> _YOUR OBJECTIVE_
Leave out all lines before the one containing "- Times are", and copy that line and all the rest below it exactly.

==============================

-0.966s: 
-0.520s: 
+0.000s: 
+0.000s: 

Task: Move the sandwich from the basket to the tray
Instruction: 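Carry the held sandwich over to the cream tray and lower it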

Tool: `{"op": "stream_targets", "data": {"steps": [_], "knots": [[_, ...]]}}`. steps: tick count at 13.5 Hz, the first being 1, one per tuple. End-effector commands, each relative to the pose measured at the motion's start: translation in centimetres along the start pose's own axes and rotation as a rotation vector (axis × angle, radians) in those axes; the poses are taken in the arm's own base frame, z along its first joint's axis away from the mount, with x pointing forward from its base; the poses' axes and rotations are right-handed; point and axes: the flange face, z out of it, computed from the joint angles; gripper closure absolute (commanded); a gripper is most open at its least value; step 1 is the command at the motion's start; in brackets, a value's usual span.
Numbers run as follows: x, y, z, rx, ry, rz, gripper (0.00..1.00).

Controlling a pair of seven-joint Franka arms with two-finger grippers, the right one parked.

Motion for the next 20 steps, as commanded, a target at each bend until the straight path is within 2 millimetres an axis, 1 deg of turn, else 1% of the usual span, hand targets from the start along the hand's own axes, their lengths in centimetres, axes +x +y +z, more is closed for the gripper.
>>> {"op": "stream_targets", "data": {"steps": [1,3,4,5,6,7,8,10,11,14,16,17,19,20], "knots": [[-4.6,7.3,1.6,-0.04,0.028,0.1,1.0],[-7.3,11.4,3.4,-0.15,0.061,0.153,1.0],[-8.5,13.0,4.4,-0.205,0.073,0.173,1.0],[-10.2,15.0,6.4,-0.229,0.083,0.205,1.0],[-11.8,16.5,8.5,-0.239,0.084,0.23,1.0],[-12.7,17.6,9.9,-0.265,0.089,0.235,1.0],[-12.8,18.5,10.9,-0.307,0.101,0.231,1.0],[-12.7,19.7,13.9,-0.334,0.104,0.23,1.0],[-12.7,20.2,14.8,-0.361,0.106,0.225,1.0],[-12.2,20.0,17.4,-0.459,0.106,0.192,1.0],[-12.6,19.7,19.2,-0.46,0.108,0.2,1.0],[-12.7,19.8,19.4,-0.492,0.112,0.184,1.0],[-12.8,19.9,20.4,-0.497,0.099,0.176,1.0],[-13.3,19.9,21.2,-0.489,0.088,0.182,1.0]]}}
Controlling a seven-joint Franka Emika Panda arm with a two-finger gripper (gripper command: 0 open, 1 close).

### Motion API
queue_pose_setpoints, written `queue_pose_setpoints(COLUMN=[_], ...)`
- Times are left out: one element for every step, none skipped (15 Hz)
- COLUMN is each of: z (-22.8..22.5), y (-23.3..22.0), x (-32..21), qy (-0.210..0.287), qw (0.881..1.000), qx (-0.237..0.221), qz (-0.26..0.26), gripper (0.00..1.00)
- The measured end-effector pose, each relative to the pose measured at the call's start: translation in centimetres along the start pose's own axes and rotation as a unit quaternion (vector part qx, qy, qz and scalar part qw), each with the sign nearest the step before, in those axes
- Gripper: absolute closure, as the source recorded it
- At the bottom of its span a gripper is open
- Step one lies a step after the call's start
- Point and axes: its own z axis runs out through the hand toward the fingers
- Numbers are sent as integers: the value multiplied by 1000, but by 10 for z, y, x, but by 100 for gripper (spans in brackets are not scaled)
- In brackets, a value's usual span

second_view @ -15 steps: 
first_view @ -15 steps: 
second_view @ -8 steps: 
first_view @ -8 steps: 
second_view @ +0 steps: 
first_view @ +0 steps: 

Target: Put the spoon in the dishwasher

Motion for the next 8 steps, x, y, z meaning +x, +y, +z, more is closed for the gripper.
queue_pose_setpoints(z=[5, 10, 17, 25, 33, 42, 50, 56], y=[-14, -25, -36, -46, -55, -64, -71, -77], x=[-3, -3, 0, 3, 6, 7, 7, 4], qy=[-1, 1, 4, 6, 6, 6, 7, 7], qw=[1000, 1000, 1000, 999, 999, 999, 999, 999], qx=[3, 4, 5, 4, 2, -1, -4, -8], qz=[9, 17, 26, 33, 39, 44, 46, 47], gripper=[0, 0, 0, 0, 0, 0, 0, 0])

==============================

> _SOLUTION TO THE EXERCISE_
- Times are left out: one element for every step, none skipped (15 Hz)
- COLUMN is each of: z (-22.8..22.5), y (-23.3..22.0), x (-32..21), qy (-0.210..0.287), qw (0.881..1.000), qx (-0.237..0.221), qz (-0.26..0.26), gripper (0.00..1.00)
- The measured end-effector pose, each relative to the pose measured at the call's start: translation in centimetres along the start pose's own axes and rotation as a unit quaternion (vector part qx, qy, qz and scalar part qw), each with the sign nearest the step before, in those axes
- Gripper: absolute closure, as the source recorded it
- At the bottom of its span a gripper is open
- Step one lies a step after the call's start
- Point and axes: its own z axis runs out through the hand toward the fingers
- Numbers are sent as integers: the value multiplied by 1000, but by 10 for z, y, x, but by 100 for gripper (spans in brackets are not scaled)
- In brackets, a value's usual span

second_view @ -15 steps: 
first_view @ -15 steps: 
second_view @ -8 steps: 
first_view @ -8 steps: 
second_view @ +0 steps: 
first_view @ +0 steps: 

Target: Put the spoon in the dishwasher

Motion for the next 8 steps, x, y, z meaning +x, +y, +z, more is closed for the gripper.
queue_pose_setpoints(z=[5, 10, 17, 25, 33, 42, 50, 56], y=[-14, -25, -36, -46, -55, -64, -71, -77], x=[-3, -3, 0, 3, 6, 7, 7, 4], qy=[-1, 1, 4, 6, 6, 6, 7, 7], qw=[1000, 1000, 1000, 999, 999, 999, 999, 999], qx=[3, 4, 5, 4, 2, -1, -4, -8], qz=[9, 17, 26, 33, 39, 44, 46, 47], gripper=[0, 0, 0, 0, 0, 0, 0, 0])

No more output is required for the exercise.